EXERCISE OBJECTIVE
Below are several records. Retype exactly those lines running from the one with "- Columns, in" through the one with "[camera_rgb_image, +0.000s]", end lines included, and no others.

Source records
++++

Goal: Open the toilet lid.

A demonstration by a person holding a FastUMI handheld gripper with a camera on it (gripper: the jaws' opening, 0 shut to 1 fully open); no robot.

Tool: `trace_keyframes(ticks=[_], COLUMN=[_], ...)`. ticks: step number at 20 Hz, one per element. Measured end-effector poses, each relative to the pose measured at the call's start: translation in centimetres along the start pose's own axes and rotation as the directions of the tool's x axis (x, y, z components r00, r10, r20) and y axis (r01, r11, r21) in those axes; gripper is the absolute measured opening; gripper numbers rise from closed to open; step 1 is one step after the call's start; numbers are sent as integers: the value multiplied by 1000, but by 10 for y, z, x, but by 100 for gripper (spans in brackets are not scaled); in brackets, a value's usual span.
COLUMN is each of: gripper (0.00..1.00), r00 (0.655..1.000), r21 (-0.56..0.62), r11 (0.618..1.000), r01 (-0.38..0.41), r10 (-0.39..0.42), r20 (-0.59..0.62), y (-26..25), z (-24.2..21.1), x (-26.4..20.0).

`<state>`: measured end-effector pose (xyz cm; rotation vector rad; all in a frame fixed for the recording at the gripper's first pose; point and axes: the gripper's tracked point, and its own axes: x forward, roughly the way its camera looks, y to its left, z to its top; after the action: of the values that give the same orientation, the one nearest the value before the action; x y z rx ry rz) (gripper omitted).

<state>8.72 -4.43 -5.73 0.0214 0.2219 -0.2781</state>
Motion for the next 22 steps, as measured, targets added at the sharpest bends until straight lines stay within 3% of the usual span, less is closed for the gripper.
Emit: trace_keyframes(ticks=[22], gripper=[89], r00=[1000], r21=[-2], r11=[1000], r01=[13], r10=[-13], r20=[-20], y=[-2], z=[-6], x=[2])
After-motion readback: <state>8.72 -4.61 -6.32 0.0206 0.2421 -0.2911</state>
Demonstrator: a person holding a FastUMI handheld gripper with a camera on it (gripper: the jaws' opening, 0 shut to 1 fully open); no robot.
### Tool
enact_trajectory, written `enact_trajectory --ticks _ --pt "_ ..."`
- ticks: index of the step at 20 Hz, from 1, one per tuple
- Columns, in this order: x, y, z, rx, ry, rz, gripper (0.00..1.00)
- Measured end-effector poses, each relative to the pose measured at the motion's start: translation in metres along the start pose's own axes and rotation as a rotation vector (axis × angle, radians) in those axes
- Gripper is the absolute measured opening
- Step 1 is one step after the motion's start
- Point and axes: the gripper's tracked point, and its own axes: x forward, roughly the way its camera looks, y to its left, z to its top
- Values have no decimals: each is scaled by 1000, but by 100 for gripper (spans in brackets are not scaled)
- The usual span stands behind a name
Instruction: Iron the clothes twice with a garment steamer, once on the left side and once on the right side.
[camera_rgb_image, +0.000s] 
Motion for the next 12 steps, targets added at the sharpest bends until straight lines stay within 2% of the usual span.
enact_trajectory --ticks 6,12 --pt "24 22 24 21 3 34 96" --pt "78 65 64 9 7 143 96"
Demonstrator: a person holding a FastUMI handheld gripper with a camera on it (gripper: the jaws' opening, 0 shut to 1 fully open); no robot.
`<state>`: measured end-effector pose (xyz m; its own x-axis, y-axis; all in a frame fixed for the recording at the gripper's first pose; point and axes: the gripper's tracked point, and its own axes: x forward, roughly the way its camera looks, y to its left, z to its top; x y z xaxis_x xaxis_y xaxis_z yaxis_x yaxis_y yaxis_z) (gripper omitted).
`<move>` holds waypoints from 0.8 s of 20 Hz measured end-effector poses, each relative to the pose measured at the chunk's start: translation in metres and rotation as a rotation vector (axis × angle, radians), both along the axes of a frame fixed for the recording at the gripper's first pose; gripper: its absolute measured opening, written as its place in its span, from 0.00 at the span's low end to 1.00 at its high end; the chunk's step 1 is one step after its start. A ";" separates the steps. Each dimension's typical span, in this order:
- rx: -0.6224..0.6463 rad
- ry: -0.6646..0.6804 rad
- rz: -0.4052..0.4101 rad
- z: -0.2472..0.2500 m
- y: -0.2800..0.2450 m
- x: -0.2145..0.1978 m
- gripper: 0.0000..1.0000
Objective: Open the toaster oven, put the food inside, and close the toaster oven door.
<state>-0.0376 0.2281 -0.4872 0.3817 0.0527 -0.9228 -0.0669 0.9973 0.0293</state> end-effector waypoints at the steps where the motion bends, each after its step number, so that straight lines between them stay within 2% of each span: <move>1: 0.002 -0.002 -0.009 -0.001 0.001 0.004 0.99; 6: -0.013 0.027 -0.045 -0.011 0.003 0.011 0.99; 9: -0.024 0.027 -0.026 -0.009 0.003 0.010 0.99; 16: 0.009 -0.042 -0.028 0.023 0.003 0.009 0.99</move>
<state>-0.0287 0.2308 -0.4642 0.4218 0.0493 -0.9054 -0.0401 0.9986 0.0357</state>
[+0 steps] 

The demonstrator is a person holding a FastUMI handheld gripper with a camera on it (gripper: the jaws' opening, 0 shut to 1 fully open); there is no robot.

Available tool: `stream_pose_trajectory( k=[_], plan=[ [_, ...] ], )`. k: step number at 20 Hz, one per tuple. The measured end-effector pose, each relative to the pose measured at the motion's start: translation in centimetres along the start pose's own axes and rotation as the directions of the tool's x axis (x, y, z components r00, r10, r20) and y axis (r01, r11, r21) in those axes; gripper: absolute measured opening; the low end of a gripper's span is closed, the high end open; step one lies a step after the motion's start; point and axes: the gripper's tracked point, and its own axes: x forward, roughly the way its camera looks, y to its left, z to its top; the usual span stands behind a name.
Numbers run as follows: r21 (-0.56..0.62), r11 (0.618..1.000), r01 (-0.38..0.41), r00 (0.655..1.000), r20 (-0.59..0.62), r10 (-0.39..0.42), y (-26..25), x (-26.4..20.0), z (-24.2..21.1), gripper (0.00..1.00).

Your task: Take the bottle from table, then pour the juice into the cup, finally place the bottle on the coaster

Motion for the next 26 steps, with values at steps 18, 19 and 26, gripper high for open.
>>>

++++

ANSWER BELOW
- Columns, in this order: x, y, z, rx, ry, rz, gripper (0.00..1.00)
- Measured end-effector poses, each relative to the pose measured at the motion's start: translation in metres along the start pose's own axes and rotation as a rotation vector (axis × angle, radians) in those axes
- Gripper is the absolute measured opening
- Step 1 is one step after the motion's start
- Point and axes: the gripper's tracked point, and its own axes: x forward, roughly the way its camera looks, y to its left, z to its top
- Values have no decimals: each is scaled by 1000, but by 100 for gripper (spans in brackets are not scaled)
- The usual span stands behind a name
Instruction: Iron the clothes twice with a garment steamer, once on the left side and once on the right side.
[camera_rgb_image, +0.000s] 

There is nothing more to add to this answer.